I will use the flights data from nycflights13 package to try to predict flights that will be delayed. As I import the data, I also create a new weekday variable
library(sparklyr)
library(dplyr)
sc <- spark_connect(master = "local", version="2.1.0")
flights_data <- nycflights13::flights %>%
mutate(weekday=weekdays(as.Date(paste0(year,"-",month,"-",day))))
To upload this data frame into my local instance, use copy_to()
flights_sdf <- copy_to(dest = sc, df = flights_data, name = "name", overwrite=T)
Then, I create a new variable i) Delay
is 1 if the plane was delayed, ii) Car
is 1 if the flights is flown by one of the four selected carreirs, iii) Night
that is 1 if the the departure was after 6 pm or earlier than 6am and iv) Weekend
if the departure was on a Sunday.
flights_sdf = flights_sdf %>%
mutate(Delay = if_else(dep_delay>0,1,0)) %>% # (i)
mutate(Car = if_else(carrier %in% c("DL","US","DH","UA"),1,0)) %>% # (ii)
mutate(Night = if_else(hour>=18 | hour<=6,1,0)) %>% # (iii)
mutate(Weekend = if_else(weekday=="Sunday",1,0)) # (iv)
I create a new data frame logit_sdf
with the constructed variables, and exluce all missing values
logit_sdf = flights_sdf %>%
mutate(DepHour = hour) %>%
select(Delay, Car, Night, Weekend, DepHour) %>%
na.omit()
## * Dropped 8255 rows with 'na.omit' (336776 => 328521)
I divide the dataset into two parts, one for training and one for testing, and then fit the binary logistic regression model with the Spark Machine Learning function ml_logistic_regression
partitions <- sdf_partition(logit_sdf, training=0.7, test=0.3, seed=6789)
trainset <- partitions$training
testset <- partitions$test
ml_model <- trainset %>% ml_logistic_regression(formula = Delay ~ DepHour + Car + Night + Weekend)
summary(ml_model)
## Call: ml_logistic_regression.tbl_spark(., formula = Delay ~ DepHour + Car + Night + Weekend)
##
## Coefficients:
## (Intercept) DepHour Car Night Weekend
## -1.88682995 0.11464268 -0.06620449 -0.19125631 -0.08851651
Prediction is done with sdf_predict
. Also a matrix with TP = True positive, FP = False positive, TN = True negative, FN = False negative.

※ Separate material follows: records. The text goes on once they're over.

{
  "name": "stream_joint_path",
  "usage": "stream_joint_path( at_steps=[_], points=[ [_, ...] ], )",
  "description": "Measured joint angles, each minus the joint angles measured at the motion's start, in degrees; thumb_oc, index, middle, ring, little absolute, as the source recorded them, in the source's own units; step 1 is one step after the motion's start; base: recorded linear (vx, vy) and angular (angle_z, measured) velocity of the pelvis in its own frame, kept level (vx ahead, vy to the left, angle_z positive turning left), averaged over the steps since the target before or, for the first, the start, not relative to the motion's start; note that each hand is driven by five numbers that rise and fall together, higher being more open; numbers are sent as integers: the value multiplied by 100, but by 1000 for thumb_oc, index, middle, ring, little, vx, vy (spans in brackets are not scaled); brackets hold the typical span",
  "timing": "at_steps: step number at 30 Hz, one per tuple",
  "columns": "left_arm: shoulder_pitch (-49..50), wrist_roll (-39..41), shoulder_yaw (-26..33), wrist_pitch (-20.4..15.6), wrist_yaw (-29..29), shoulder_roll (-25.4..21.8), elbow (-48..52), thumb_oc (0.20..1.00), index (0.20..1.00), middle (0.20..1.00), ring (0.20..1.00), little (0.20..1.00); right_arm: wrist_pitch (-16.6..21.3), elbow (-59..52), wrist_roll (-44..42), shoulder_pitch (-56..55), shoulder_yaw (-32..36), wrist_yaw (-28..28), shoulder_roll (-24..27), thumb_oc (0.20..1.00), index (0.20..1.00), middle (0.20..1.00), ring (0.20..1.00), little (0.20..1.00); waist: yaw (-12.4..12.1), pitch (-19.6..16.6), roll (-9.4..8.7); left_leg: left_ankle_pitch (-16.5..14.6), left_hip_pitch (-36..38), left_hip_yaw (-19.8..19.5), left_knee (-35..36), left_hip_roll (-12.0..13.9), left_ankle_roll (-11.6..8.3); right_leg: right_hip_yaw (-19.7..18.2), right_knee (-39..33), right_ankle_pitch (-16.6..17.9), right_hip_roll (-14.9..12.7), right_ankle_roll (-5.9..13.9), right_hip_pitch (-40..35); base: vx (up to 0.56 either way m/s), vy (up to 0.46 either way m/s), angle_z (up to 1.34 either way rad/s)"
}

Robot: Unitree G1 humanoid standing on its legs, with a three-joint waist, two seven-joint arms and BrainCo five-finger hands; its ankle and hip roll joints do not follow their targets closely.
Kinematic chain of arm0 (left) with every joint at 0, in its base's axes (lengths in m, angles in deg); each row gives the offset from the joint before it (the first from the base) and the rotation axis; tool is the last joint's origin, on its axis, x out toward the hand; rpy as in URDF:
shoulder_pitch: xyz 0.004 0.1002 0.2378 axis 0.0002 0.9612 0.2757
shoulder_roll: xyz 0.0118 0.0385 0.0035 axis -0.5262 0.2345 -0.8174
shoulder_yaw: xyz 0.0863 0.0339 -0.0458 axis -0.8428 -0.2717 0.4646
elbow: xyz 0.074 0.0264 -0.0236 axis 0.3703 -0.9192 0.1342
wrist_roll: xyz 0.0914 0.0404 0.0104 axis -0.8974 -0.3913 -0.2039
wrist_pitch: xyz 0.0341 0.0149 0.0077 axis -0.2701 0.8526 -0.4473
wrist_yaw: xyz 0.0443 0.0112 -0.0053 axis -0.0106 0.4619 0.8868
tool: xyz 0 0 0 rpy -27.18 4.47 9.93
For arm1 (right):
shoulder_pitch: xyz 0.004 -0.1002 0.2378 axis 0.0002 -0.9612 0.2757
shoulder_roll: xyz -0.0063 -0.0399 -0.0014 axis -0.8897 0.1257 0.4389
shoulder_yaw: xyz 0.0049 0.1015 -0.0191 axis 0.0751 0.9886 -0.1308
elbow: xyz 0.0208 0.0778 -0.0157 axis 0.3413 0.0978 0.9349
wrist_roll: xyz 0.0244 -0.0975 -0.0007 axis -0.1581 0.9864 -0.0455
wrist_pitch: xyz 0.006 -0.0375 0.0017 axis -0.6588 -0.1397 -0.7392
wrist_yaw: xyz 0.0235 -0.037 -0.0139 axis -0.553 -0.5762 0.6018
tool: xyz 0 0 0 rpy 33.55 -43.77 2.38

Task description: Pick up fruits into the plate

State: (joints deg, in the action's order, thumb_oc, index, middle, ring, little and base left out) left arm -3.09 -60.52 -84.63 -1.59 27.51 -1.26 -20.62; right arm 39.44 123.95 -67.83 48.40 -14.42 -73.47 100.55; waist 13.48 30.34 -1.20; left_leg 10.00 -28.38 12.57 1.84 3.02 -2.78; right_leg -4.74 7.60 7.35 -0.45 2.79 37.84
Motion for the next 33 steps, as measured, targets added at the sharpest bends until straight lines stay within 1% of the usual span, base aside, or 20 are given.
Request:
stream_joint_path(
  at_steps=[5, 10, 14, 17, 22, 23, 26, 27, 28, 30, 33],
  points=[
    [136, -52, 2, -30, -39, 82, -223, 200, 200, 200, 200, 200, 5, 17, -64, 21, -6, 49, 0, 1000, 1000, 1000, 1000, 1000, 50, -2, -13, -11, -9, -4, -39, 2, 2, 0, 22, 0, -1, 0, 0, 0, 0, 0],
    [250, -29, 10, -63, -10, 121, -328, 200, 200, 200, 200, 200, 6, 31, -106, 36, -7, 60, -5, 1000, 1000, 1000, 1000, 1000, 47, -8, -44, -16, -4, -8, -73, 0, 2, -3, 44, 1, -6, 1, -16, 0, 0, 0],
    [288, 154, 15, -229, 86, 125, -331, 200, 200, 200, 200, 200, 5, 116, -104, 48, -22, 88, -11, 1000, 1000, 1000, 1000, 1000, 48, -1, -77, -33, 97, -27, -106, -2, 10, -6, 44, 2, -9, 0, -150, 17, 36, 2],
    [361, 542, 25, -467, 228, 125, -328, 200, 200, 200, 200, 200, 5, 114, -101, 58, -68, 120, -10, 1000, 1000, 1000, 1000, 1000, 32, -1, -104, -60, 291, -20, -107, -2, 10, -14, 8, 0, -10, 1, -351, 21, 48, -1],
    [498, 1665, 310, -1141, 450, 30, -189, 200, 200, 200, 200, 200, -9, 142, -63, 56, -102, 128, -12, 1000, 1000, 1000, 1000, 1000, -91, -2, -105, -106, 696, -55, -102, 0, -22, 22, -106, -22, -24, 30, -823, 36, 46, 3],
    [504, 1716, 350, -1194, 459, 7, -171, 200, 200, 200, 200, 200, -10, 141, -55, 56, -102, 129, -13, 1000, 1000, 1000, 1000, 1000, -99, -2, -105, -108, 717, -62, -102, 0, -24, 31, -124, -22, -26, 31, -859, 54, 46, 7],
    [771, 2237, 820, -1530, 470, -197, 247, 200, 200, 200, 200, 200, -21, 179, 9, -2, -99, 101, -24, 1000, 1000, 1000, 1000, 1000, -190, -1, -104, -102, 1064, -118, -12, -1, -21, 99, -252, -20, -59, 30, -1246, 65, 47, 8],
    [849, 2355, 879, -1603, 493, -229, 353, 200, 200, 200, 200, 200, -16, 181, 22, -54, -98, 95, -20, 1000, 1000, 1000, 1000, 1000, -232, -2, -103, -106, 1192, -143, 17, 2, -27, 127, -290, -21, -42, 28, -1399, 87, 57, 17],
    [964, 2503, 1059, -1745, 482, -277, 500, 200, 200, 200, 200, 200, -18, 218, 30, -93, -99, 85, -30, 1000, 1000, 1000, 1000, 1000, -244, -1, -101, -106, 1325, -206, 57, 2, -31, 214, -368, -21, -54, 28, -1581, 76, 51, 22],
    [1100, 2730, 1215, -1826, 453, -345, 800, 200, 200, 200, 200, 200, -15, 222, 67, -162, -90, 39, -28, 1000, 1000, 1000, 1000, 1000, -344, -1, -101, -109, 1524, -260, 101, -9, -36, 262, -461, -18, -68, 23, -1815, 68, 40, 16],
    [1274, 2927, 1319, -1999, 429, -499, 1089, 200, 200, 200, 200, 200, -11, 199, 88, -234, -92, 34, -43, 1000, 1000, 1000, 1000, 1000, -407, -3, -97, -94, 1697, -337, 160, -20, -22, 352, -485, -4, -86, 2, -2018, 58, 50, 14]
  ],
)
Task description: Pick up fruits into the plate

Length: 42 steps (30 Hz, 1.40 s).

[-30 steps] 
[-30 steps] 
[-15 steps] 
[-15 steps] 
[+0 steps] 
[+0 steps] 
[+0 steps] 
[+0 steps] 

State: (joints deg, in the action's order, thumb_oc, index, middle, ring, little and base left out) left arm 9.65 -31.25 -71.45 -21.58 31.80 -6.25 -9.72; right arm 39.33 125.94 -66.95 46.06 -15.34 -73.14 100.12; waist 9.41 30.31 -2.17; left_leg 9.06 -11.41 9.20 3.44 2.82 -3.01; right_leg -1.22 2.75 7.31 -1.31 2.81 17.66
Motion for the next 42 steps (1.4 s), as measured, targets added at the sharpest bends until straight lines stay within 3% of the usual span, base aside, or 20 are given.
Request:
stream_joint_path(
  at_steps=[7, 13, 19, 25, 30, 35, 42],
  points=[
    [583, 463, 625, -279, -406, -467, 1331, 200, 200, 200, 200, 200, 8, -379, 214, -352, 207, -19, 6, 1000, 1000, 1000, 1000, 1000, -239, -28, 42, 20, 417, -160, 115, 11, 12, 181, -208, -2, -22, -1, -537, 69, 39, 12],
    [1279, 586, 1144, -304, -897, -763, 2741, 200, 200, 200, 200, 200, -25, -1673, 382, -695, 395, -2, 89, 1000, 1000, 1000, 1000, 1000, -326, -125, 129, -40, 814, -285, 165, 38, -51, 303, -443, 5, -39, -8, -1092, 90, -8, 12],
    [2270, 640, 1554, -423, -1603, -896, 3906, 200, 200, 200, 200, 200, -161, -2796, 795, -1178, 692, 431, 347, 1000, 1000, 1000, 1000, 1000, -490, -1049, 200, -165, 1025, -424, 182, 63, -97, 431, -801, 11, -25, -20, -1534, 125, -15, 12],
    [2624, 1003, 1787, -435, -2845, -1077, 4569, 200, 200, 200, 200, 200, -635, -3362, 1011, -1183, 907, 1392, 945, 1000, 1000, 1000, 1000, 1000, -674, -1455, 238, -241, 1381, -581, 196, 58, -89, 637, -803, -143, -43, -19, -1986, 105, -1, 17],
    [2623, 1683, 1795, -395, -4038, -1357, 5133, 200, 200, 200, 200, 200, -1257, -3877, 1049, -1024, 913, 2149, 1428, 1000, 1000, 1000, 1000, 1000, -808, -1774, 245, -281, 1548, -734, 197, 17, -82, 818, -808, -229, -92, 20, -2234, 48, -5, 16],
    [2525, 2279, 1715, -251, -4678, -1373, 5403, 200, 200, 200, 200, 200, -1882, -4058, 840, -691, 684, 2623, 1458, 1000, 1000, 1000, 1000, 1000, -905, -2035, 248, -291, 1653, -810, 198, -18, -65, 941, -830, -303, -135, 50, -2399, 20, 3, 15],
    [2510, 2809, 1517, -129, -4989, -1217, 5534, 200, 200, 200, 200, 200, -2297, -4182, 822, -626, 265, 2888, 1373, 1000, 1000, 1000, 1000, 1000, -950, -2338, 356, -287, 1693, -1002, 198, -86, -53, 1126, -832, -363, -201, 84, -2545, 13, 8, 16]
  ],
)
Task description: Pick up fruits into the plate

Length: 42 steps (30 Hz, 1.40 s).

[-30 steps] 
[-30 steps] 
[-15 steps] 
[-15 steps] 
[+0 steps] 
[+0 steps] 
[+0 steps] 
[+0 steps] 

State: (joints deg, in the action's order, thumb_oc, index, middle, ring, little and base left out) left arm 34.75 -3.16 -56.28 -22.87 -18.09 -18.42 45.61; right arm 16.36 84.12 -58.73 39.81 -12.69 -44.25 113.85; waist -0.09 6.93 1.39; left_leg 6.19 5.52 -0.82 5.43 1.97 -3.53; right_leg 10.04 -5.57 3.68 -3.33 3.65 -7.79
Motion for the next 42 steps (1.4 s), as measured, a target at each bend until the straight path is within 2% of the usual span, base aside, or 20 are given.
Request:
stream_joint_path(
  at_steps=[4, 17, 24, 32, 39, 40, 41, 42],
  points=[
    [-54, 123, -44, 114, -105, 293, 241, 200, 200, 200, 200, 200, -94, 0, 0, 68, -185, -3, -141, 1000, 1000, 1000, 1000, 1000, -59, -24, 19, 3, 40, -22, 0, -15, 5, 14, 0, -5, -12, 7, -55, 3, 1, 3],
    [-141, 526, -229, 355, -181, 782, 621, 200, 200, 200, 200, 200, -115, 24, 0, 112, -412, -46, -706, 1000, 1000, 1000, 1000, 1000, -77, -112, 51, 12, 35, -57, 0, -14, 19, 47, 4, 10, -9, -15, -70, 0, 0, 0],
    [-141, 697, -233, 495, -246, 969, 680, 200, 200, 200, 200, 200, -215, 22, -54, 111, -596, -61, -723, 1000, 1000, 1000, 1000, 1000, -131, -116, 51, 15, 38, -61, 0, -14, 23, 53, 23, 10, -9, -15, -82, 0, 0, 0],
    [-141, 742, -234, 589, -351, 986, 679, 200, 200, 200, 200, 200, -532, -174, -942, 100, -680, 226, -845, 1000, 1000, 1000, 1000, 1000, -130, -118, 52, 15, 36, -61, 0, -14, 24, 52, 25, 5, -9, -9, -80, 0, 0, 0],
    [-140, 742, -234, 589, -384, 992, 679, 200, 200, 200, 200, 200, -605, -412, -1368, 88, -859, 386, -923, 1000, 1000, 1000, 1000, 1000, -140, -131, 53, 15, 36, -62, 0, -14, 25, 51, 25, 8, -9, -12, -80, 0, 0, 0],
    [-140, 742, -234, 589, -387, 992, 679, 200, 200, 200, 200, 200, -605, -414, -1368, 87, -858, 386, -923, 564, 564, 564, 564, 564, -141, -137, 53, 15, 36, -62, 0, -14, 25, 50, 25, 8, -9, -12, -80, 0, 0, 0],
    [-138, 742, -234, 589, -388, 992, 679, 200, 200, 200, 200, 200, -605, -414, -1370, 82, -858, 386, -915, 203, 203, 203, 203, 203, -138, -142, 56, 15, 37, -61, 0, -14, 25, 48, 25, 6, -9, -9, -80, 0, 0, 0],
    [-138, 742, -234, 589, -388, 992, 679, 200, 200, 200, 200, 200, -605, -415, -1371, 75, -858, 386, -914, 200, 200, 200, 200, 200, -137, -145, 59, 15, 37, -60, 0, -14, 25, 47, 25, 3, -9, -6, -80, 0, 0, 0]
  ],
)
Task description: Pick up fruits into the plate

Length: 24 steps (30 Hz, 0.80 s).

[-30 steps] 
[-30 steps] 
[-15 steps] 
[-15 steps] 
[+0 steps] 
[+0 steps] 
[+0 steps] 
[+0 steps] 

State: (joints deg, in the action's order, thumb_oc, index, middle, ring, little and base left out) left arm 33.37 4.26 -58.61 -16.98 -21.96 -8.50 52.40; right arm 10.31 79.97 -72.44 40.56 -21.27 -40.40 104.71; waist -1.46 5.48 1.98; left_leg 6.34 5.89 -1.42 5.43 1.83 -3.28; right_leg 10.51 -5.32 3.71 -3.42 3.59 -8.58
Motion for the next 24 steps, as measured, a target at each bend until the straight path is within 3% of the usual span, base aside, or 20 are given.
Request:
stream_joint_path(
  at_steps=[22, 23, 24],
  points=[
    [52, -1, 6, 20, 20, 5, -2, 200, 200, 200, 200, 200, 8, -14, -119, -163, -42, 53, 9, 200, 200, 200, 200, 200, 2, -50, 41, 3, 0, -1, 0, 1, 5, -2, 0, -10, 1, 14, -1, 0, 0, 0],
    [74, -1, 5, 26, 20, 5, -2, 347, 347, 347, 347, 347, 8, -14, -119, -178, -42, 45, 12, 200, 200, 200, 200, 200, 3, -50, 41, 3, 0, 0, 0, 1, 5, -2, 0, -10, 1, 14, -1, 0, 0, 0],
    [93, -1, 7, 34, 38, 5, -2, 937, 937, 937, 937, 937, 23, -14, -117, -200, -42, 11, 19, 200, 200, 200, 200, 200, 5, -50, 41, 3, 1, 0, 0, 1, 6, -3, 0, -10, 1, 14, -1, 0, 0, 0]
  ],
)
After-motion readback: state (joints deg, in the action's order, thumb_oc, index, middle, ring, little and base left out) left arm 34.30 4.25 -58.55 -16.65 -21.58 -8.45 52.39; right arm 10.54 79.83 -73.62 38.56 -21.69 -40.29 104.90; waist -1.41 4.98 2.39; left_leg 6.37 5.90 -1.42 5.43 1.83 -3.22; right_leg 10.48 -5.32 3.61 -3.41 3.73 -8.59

For now, I consider the cut-off value for when we would classify a predicted probability as a delay to be 0.5. The model falsely predict roughly 29 thousand flights as delayed when they were in fact not.
predvals <- sdf_predict(x = testset,model = ml_model)
score_test <- predvals %>%
mutate(Event = if_else(probability_1_0 >= 0.5,1,0)) %>%
mutate(TP = if_else(Event==1 & Delay==1, 1, 0)) %>%
mutate(FP = if_else(Event==1 & Delay==0, 1, 0)) %>%
mutate(FN = if_else(Event==0 & Delay==1, 1, 0)) %>%
mutate(TN = if_else(Event==0 & Delay==0, 1, 0))%>%
summarise(nTP = sum(TP, na.rm=T),
nFP = sum(FP, na.rm=T),
nFN = sum(FN, na.rm=T),
nTN = sum(TN, na.rm=T)) %>%
select(nTP,nFP,nFN,nTN)
mat <- t(matrix(score_test %>% collect(),ncol=2,byrow=T,dimnames=list(
c("TRUE", "FALSE"),
c("Predicted: TRUE", "Predicted: FALSE")
)))
mat
## TRUE FALSE
## Predicted: TRUE 9640 28893
## Predicted: FALSE 8734 51136
Instead of using a specific cut-off value as above, it is better to look at a ROC-curve. Here I use the previous code to construct a function calc_roc
that will output the sensitivity and specificity of the model given a specified cut-off value. I will then loop through a sequence of different cut-off values and see how sensitivity and specificity changes for different cut-off values. A much more rigorous method of evaluating the model.
calc_roc <- function(x, k=0.5){
x <- x %>%
mutate(Event = if_else(probability_1_0 >= k, 1, 0)) %>%
mutate(TP = if_else(Event == 1 & Delay==1, 1, 0)) %>%
mutate(TN = if_else(Event == 0 & Delay==0, 1, 0)) %>%
mutate(P = if_else(Delay == 1, 1, 0 )) %>%
mutate(N = if_else(Delay == 0, 1, 0)) %>%
summarise(n1 = sum(TP, na.rm = T),
n2 = sum(P, na.rm = T),
n3 = sum(TN, na.rm = T),
n4 = sum(N, na.rm = T)) %>%
summarise(val1 = n1/n2,
val2 = n3/n4) %>%
select(Sensitivity = val1, Specificity = val2)
return(x)
}
pred <- predvals %>% collect
perf<-vector()
for(i in seq(0,1,by=0.01)){
perf <- rbind(perf, do.call(calc_roc, list(pred,i)))
}
colnames(perf) <- c("Sensitivity","Specificity")
The result can then be plotted using ggplot2.
library(ggplot2)
ggplot(perf, aes(x=1-Specificity, y=Sensitivity))+
geom_line(col="blue",lwd=2)+
geom_segment(aes(x=0,xend=1,y=0,yend=1),linetype=2)